**Brief:** Show every line of the records below that contains the word "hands".

- Opening Delimiter -

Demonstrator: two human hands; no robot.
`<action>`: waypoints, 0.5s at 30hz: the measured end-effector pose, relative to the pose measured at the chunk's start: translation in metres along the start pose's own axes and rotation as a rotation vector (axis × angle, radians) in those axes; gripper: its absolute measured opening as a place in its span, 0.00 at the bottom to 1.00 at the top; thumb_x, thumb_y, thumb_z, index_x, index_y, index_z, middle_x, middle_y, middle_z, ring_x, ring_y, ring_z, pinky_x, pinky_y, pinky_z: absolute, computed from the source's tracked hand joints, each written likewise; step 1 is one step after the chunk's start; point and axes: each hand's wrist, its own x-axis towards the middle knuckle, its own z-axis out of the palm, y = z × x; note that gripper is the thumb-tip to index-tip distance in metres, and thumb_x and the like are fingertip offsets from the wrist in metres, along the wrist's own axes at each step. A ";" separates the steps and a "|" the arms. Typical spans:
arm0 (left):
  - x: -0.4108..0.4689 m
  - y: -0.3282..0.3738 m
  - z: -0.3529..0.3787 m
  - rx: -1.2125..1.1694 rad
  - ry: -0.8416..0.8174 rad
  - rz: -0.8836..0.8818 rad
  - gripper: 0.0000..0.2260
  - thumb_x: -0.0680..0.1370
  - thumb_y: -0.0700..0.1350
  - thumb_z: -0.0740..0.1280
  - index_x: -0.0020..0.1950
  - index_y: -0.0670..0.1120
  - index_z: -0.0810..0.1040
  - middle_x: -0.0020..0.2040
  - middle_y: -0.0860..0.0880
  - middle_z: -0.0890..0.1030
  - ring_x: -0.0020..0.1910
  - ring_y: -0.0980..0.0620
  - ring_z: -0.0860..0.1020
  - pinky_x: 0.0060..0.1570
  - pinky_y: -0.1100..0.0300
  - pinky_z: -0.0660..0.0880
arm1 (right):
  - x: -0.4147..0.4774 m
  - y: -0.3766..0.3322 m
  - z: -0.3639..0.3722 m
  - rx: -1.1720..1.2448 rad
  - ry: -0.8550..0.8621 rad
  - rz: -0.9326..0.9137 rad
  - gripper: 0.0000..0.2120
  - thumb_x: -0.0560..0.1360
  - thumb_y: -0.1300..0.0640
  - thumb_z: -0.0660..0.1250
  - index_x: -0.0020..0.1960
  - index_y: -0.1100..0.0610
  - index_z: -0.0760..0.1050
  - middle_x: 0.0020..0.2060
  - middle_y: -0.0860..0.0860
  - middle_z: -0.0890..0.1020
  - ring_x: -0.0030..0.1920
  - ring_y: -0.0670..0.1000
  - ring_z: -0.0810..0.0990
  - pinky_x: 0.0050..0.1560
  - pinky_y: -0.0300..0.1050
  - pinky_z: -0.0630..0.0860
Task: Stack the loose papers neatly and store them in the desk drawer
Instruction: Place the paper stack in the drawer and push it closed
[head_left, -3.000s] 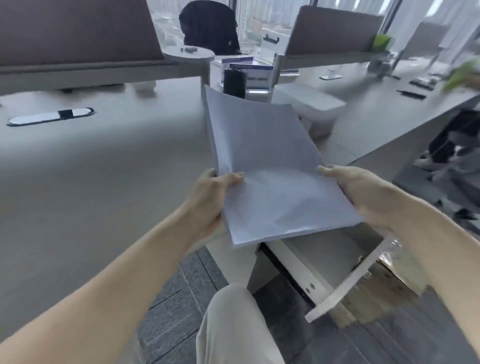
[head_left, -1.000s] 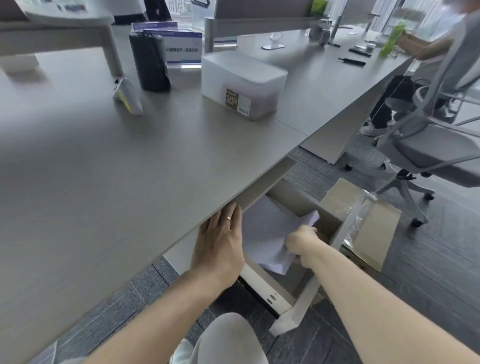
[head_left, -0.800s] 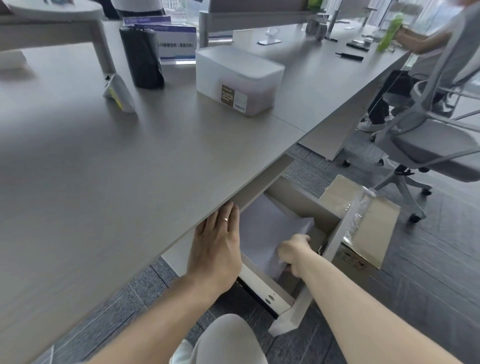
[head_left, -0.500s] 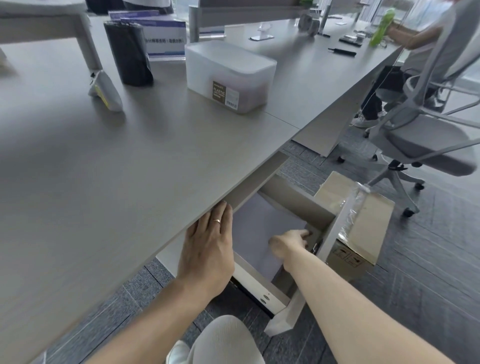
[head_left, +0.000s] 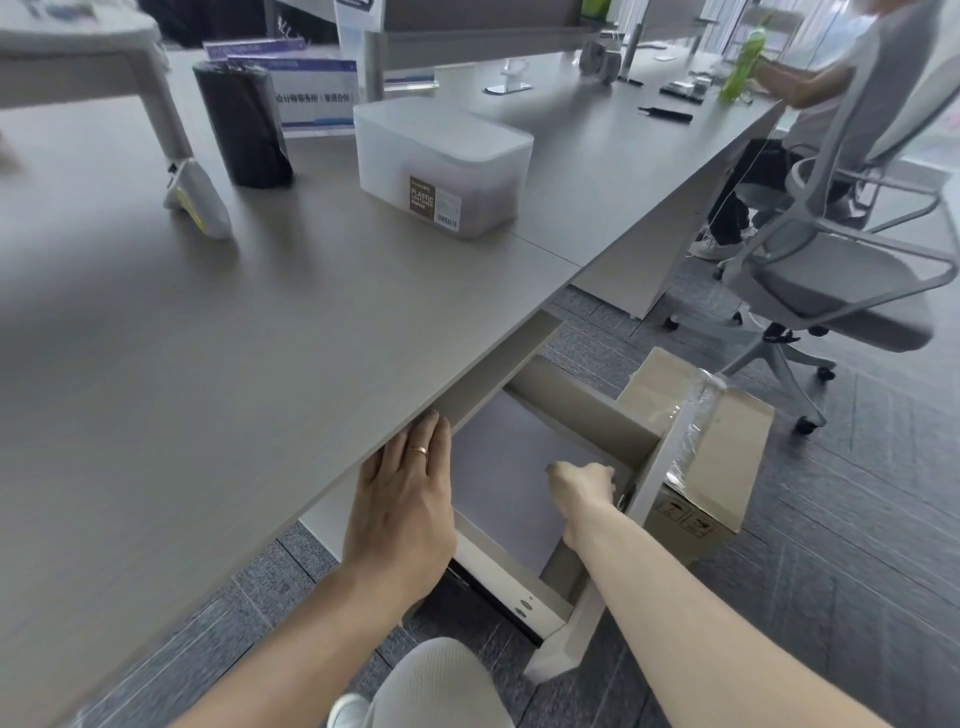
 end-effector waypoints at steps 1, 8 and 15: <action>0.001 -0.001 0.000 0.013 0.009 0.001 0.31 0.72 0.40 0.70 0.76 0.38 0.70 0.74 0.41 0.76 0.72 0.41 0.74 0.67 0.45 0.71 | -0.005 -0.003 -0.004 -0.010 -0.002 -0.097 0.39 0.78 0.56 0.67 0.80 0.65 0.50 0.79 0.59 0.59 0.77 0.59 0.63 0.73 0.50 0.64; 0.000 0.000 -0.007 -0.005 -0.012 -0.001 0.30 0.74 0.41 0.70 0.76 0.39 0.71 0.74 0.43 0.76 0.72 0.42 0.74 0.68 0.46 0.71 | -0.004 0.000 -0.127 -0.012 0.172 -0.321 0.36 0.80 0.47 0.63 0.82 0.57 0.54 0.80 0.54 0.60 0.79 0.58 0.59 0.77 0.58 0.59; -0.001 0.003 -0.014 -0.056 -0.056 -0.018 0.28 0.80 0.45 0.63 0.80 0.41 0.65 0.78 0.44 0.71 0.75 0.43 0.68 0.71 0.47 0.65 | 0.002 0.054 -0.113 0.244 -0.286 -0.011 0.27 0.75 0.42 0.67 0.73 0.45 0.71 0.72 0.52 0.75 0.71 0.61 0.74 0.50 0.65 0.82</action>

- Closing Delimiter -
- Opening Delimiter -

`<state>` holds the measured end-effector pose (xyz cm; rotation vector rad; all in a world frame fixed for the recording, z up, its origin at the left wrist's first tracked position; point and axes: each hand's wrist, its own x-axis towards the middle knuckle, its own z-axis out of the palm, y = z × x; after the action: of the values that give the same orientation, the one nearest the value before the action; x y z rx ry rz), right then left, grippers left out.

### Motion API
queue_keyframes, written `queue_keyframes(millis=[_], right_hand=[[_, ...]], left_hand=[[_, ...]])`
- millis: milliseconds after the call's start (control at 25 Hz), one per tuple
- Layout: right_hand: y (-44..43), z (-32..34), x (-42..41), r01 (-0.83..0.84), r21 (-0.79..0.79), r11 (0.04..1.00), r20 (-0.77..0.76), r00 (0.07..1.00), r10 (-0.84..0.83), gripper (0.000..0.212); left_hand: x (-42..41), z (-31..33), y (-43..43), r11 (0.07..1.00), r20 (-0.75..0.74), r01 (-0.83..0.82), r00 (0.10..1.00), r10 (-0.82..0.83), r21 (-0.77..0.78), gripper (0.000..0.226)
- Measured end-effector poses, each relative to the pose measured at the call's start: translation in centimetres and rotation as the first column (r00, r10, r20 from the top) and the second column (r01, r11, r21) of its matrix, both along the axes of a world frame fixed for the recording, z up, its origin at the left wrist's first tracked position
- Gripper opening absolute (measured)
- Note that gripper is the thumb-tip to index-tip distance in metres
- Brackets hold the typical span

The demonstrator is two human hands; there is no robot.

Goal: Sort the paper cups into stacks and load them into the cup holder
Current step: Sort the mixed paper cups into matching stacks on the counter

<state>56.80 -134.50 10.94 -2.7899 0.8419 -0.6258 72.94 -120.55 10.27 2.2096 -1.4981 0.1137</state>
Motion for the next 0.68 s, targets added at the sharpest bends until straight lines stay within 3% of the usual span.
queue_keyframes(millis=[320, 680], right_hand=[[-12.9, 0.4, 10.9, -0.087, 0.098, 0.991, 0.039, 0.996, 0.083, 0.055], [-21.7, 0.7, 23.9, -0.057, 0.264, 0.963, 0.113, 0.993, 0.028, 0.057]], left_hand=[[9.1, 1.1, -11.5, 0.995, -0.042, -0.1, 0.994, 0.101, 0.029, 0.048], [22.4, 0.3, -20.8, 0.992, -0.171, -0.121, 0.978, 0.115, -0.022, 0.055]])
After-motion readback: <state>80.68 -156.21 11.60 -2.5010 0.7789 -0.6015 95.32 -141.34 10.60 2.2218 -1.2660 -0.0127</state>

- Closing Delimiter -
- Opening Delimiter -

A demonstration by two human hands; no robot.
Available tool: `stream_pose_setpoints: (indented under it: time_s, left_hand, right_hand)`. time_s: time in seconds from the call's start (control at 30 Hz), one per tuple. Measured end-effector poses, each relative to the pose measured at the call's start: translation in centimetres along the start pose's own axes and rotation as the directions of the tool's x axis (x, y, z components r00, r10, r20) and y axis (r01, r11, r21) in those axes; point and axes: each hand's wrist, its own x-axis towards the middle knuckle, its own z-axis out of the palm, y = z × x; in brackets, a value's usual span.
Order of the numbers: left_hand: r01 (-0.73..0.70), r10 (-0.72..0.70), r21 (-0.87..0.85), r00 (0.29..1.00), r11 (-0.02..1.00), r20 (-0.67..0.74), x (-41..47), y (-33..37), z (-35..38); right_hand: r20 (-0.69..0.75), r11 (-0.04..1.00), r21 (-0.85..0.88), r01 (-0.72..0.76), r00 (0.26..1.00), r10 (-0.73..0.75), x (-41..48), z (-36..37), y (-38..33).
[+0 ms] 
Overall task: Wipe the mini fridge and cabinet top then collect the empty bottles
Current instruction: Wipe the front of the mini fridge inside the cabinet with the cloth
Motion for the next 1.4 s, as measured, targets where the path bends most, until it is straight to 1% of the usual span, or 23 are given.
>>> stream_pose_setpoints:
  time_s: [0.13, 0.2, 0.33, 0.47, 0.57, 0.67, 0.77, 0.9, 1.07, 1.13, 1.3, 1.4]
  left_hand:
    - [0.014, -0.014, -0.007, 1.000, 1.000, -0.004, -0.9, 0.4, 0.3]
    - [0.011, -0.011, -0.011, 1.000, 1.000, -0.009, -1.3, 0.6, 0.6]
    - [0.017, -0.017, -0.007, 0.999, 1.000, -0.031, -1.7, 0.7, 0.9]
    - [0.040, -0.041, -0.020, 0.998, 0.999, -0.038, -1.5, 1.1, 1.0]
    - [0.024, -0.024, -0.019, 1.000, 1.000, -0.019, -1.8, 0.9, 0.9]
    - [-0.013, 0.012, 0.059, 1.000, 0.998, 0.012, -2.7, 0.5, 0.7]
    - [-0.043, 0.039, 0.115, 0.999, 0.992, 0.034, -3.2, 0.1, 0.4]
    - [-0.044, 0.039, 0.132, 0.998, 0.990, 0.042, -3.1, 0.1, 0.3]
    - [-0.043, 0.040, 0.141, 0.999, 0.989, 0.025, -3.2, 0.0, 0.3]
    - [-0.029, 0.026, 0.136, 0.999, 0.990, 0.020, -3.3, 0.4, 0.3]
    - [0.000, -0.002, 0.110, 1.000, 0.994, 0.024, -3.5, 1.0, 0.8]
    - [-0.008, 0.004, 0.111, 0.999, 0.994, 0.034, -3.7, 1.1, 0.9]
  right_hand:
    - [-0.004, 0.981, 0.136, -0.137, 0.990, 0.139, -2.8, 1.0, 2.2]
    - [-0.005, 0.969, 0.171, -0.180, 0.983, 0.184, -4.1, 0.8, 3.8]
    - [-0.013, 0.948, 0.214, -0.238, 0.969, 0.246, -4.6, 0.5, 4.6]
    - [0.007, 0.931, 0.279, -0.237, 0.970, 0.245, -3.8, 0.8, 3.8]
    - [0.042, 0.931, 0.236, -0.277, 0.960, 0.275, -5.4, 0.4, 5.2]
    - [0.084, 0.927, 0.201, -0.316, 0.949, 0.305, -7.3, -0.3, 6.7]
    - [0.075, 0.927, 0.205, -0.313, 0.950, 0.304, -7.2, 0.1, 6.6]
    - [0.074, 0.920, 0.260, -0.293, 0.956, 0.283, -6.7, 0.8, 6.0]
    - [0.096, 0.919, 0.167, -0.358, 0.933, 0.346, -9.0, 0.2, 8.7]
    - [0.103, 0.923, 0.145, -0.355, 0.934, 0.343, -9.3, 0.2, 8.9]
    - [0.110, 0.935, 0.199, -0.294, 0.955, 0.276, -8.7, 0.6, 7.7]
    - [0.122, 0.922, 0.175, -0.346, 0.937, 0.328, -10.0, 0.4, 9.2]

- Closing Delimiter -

**Answer for this exercise:**
Demonstrator: two human hands; no robot.
The demonstrator is two human hands; there is no robot.
A demonstration by two human hands; no robot.

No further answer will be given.